* [Exercise goal]:
Which lines in the records below contain the word "from"? Copy each of them.

Input for this task Block Start

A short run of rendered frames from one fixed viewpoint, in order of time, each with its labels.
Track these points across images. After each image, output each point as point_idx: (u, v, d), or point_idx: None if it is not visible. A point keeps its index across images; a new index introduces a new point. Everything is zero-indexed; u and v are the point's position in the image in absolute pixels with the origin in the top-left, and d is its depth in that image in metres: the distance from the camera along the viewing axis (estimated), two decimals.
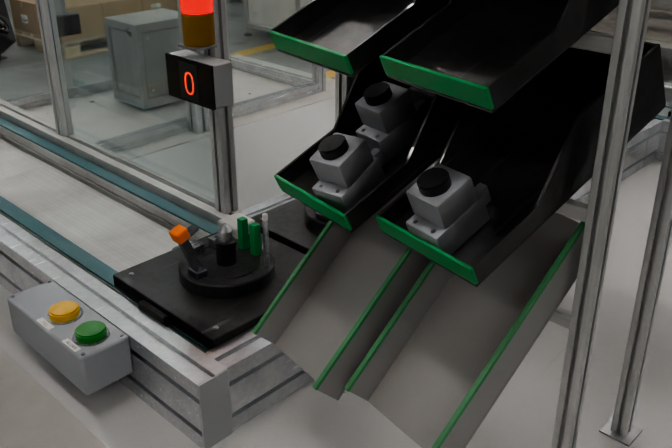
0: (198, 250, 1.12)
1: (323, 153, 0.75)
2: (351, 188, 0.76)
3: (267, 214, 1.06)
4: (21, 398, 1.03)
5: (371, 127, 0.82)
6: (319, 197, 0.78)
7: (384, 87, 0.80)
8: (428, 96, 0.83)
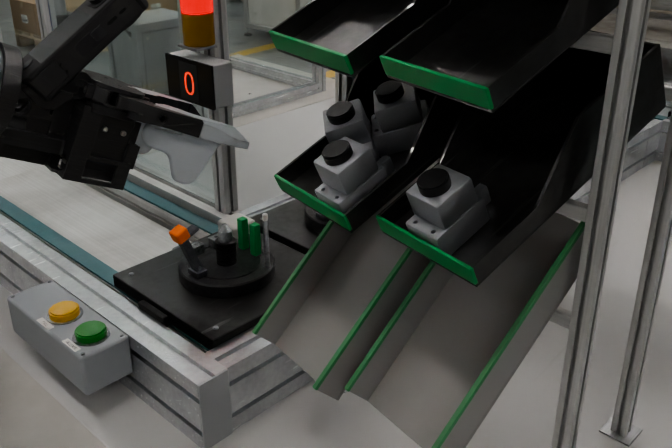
0: (198, 250, 1.12)
1: (325, 159, 0.74)
2: (351, 196, 0.75)
3: (267, 214, 1.06)
4: (21, 398, 1.03)
5: None
6: (321, 200, 0.78)
7: (343, 103, 0.80)
8: (372, 133, 0.82)
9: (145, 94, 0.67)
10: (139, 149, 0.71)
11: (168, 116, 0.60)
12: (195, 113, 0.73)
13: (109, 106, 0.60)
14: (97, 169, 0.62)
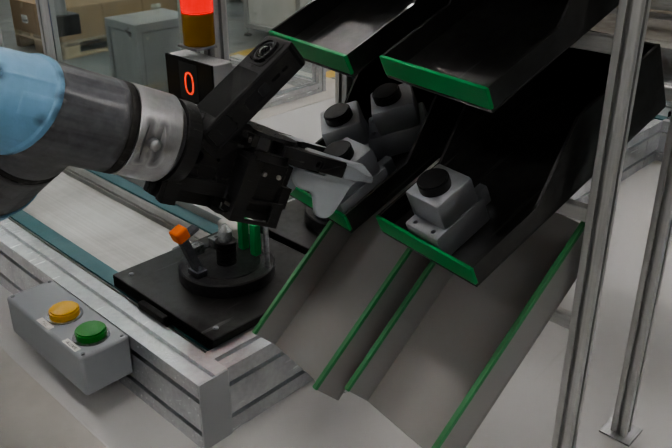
0: (198, 250, 1.12)
1: None
2: (352, 197, 0.75)
3: None
4: (21, 398, 1.03)
5: None
6: None
7: (341, 105, 0.80)
8: (369, 136, 0.82)
9: None
10: None
11: (323, 162, 0.67)
12: None
13: (270, 154, 0.66)
14: (254, 210, 0.68)
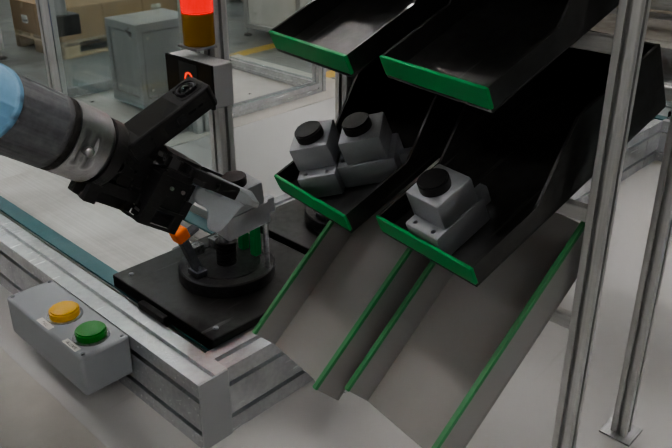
0: (198, 250, 1.12)
1: None
2: (237, 218, 0.90)
3: None
4: (21, 398, 1.03)
5: (312, 169, 0.80)
6: None
7: (313, 123, 0.79)
8: (338, 163, 0.80)
9: None
10: None
11: (222, 185, 0.82)
12: None
13: (179, 172, 0.80)
14: (159, 217, 0.82)
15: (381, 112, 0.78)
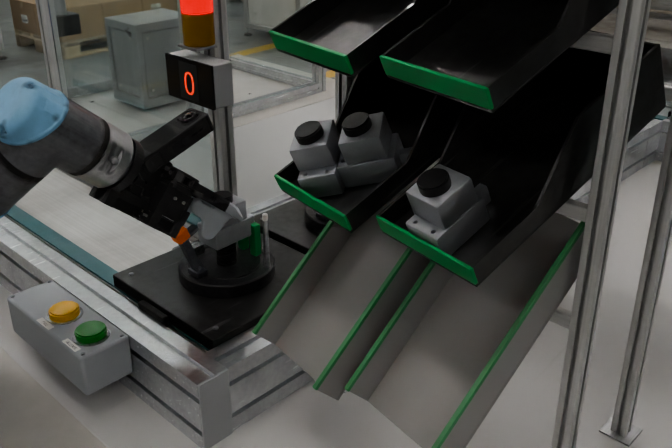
0: (198, 250, 1.12)
1: None
2: (224, 230, 1.06)
3: (267, 214, 1.06)
4: (21, 398, 1.03)
5: (312, 169, 0.80)
6: (200, 231, 1.07)
7: (313, 123, 0.79)
8: (338, 163, 0.80)
9: None
10: None
11: (216, 197, 0.99)
12: None
13: (182, 184, 0.96)
14: (162, 223, 0.97)
15: (381, 112, 0.78)
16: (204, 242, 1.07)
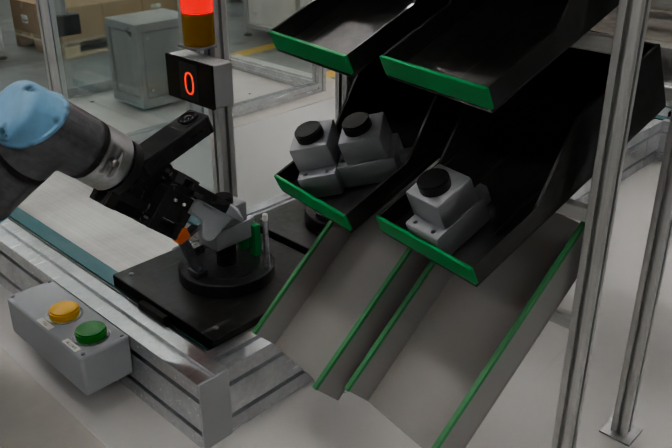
0: (198, 250, 1.12)
1: None
2: (225, 231, 1.06)
3: (267, 214, 1.06)
4: (21, 398, 1.03)
5: (312, 169, 0.80)
6: (200, 232, 1.07)
7: (313, 123, 0.79)
8: (338, 163, 0.80)
9: None
10: None
11: (216, 198, 0.99)
12: None
13: (182, 186, 0.96)
14: (163, 225, 0.97)
15: (381, 112, 0.78)
16: (204, 243, 1.07)
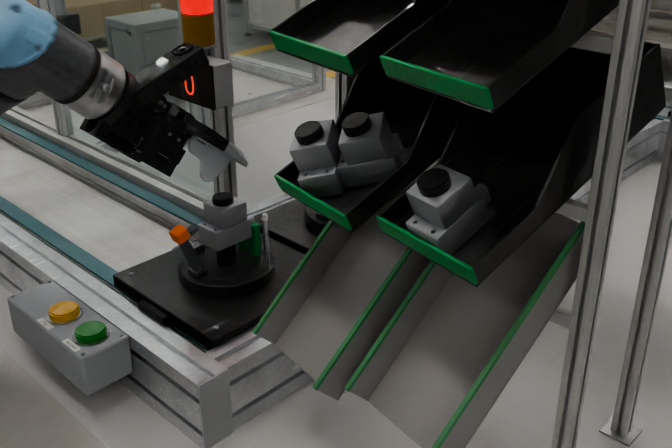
0: (198, 250, 1.12)
1: (214, 200, 1.05)
2: (225, 231, 1.06)
3: (267, 214, 1.06)
4: (21, 398, 1.03)
5: (312, 169, 0.80)
6: (200, 232, 1.07)
7: (313, 123, 0.79)
8: (338, 163, 0.80)
9: None
10: None
11: (211, 133, 0.94)
12: (203, 143, 1.06)
13: (176, 120, 0.93)
14: (157, 160, 0.93)
15: (381, 112, 0.78)
16: (204, 243, 1.07)
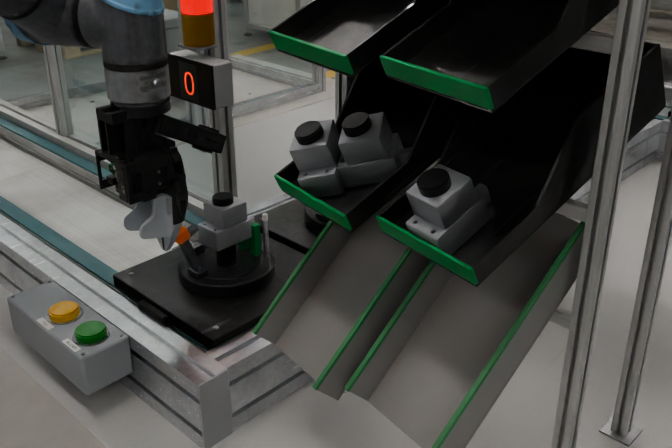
0: (198, 250, 1.12)
1: (214, 200, 1.05)
2: (225, 231, 1.06)
3: (267, 214, 1.06)
4: (21, 398, 1.03)
5: (312, 169, 0.80)
6: (200, 232, 1.07)
7: (313, 123, 0.79)
8: (338, 163, 0.80)
9: (165, 191, 0.99)
10: (126, 221, 0.98)
11: (185, 204, 0.96)
12: (167, 240, 1.01)
13: (172, 165, 0.94)
14: (131, 183, 0.91)
15: (381, 112, 0.78)
16: (204, 243, 1.07)

Input for this task Block End

* [Expected output]:
A short run of rendered frames from one fixed viewpoint, in order of time, each with its labels.
Track these points across images. After each image, output each point as point_idx: (u, v, d), or point_idx: None if it is not visible. A point keeps its index across images; a new index introduces a new point. Everything is zero-indexed; u and v are the point's position in the image in absolute pixels with the origin in the top-left, and d is its depth in that image in metres: the distance from the camera along the viewing axis (estimated), two decimals.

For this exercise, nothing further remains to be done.